Reuben Tanaka, a five-day-old boy from Cheltenham (Gloucester), fell ill in March after vomiting and refusing feed.
The baby, now seven months, was admitted to Bristol Royal Hospital for Children’s intensive care unit, with potentially lethal levels of ammonia in his blood.
Although doctors suspected urea-cycle disorder, tests proved inconclusive.
Thanks to the trial of the rapid whole genome sequencing service, Reuben did not need an invasive and potentially dangerous liver biopsy – with blood tested instead.
Genetic changes in the CSP1 gene were found, meaning the youngster’s body could not break down nitrogen which, in turn, caused the toxic ammonia levels.
Reuben received the correct medication quickly, saving his life.
“When the doctor came out and told us that they were doing everything they could keep him alive, what we were facing really dawned on us,”Atsushi, his father Atsushi, is 39 years old.
“We saw him connected to 20, 30 tubes and it was really tough to see.”
This new service has taken over five years to develop and is a significant step forward in our ability to provide the best possible care for these children. It is an honor to be able to help children across the country.
Dr Emma Baple National Rapid Whole Genome Sequencing Service
Reuben’s mother Eleanor, 38, added: “All the care Reuben received would not have happened as quickly and his early diagnosis meant we knew what to expect.
“We’re so grateful for everything the NHS has done to enable this to happen and the incredible genomic testing we have had.”
Reuben was released from hospital after spending two and a quarter months. He is now well and waiting for a liver donation, which will heal his condition.
Ms Pritchard stated that the new service marks the beginning of a new era. “new era in genomic medicine”.
“This global first is an incredible moment for the NHS and will be revolutionary in helping us to rapidly diagnose the illnesses of thousands of seriously ill children and babies — saving countless lives in the years to come,”She will be speaking to the Genomics Healthcare Summit delegates in London.
“I have seen how these simple blood tests can change the lives of babies and their families and being able to expand this further is wonderful for children and their families.
“When a child comes to intensive care, timing is everything. So finding the right diagnosis and treatment as quickly as possible is absolutely vital, and I am delighted that the pioneering work of the NHS’s Genomic Medicine Service is transforming the way we diagnose and treat patients in England.

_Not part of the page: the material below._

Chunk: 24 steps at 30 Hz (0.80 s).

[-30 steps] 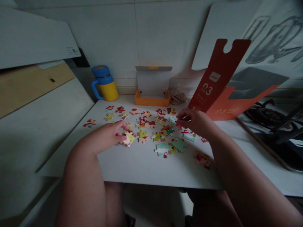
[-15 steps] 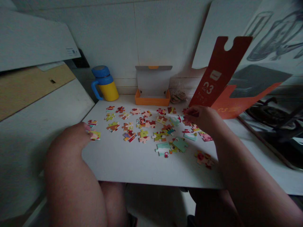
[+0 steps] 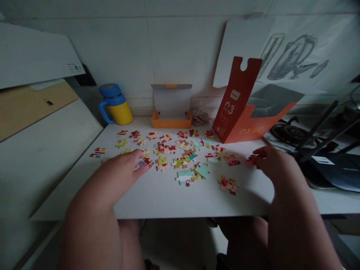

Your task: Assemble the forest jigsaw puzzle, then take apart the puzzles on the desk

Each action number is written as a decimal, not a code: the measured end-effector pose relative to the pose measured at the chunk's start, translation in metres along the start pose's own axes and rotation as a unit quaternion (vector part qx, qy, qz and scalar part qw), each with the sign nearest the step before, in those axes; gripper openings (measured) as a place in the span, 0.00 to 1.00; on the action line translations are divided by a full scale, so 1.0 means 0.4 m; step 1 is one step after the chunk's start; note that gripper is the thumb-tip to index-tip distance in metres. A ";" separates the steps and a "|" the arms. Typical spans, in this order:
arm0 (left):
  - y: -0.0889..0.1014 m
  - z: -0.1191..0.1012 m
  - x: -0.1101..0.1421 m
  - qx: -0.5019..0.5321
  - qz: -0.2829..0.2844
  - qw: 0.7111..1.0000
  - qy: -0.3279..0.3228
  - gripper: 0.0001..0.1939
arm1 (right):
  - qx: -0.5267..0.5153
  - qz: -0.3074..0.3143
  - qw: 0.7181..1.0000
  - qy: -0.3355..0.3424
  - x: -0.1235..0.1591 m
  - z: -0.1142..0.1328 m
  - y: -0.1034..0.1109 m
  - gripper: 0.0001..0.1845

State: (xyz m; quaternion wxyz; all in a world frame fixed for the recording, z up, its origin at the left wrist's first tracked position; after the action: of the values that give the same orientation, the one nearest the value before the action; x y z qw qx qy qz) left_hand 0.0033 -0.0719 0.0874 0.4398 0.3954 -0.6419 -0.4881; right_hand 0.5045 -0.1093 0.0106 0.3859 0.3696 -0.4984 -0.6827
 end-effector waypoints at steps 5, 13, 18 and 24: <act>-0.076 -0.208 0.032 -0.017 0.009 0.993 -0.120 0.19 | 0.051 -0.057 0.992 0.098 0.035 0.143 0.050 0.17; -0.134 -0.341 0.001 -0.050 0.006 0.987 -0.152 0.16 | -0.042 0.125 0.949 0.286 0.204 0.459 0.000 0.24; -0.155 -0.323 -0.015 -0.039 0.017 0.986 -0.164 0.19 | -0.042 0.140 0.955 0.258 0.217 0.466 -0.035 0.29; -0.157 -0.294 -0.014 -0.012 0.034 0.987 -0.156 0.18 | -0.058 0.128 0.953 0.269 0.210 0.438 -0.058 0.23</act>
State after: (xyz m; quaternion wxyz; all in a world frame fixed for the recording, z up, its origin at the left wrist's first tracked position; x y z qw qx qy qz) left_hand 0.1216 -0.1127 0.0413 0.3555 0.2873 -0.7098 -0.5359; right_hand 0.3092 -0.1104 0.0186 0.6105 0.4496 -0.3790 -0.5305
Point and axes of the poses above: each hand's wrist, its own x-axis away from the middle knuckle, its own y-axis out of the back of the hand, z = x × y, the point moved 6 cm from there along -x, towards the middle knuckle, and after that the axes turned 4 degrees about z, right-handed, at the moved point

“The NHS is recognised worldwide as a world leader in genomics and this new service proves just that. It also builds on our Long-Term Plan commitment to deliver the most medically advanced services possible for all our patients — boosting the life chances of thousands across the country.”
Ms Pritchard will also announce a five year plan to improve genomic medicine in the NHS. This will include expanding existing genomic testing in NHS and a revamp of a ‘Genomic Training Academy’It will be used to teach current NHS staff about genomic medicine.

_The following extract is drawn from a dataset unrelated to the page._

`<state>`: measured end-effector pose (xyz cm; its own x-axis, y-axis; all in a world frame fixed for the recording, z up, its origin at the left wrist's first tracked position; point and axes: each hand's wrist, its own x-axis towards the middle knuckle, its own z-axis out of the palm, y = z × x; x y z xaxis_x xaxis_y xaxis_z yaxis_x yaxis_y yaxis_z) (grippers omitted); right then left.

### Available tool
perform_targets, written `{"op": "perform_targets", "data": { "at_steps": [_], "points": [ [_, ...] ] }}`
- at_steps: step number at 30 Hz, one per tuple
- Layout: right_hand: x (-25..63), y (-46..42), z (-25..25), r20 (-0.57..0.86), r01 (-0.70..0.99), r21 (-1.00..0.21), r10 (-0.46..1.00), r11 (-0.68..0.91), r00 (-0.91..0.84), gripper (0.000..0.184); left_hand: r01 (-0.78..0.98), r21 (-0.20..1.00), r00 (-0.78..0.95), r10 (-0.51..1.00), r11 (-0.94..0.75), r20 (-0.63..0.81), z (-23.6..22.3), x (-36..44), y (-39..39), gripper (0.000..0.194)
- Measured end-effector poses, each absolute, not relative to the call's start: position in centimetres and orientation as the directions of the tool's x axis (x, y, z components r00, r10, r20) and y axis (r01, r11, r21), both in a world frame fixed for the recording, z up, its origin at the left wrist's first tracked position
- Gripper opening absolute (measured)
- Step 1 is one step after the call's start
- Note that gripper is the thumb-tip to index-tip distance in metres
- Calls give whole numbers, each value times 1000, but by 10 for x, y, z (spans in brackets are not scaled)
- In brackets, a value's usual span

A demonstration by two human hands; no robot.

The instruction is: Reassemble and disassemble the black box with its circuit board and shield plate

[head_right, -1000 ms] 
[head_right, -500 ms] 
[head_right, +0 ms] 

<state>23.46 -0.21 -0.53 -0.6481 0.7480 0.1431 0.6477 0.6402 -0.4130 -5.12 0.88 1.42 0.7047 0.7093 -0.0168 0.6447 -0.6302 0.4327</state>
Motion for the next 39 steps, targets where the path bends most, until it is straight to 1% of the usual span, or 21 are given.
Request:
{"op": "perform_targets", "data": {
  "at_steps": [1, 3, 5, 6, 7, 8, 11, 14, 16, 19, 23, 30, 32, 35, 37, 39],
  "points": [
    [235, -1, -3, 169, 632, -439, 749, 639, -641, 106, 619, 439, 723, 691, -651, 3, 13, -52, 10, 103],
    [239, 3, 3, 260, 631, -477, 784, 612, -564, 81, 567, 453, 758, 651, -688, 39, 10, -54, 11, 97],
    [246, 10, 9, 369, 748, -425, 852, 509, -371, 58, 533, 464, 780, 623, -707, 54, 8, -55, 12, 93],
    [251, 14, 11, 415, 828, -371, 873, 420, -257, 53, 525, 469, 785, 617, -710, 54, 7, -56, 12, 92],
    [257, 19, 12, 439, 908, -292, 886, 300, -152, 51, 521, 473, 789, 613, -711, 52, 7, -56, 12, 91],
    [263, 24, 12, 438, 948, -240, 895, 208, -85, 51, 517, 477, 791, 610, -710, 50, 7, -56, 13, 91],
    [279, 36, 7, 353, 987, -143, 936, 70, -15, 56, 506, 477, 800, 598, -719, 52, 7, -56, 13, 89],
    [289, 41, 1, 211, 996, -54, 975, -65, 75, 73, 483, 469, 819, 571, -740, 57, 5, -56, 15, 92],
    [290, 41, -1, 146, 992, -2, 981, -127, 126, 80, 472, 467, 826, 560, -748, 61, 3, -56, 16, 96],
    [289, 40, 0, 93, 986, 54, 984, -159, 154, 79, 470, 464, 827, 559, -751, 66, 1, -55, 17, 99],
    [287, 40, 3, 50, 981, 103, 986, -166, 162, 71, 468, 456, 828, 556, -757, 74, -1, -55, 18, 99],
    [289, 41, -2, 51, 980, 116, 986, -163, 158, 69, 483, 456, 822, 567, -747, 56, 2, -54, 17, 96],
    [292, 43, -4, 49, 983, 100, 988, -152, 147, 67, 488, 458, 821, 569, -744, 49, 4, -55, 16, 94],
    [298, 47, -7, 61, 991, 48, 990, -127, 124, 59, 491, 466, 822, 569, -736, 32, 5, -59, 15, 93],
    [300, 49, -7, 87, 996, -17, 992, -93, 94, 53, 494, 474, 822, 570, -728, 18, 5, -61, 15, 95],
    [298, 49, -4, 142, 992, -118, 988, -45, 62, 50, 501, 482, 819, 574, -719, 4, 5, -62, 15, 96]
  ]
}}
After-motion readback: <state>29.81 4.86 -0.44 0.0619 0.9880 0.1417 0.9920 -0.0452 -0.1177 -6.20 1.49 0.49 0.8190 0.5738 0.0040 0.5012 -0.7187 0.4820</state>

Dr Emma Baple is the National Rapid Whole Genome Sequencing Service’s director. “The rapid whole genome testing service will transform how rare genetic conditions are diagnosed.
“We know that with prompt and accurate diagnosis, conditions could be cured or better managed with the right clinical care, which would be life-altering — and potentially life-saving — for so many seriously unwell babies and children.
“This new service, which has been over five years in the making, is a huge step-change in what we can do for these children and their families, and it is an absolute privilege for us to play a part in helping to give children up and down the country the best care possible.”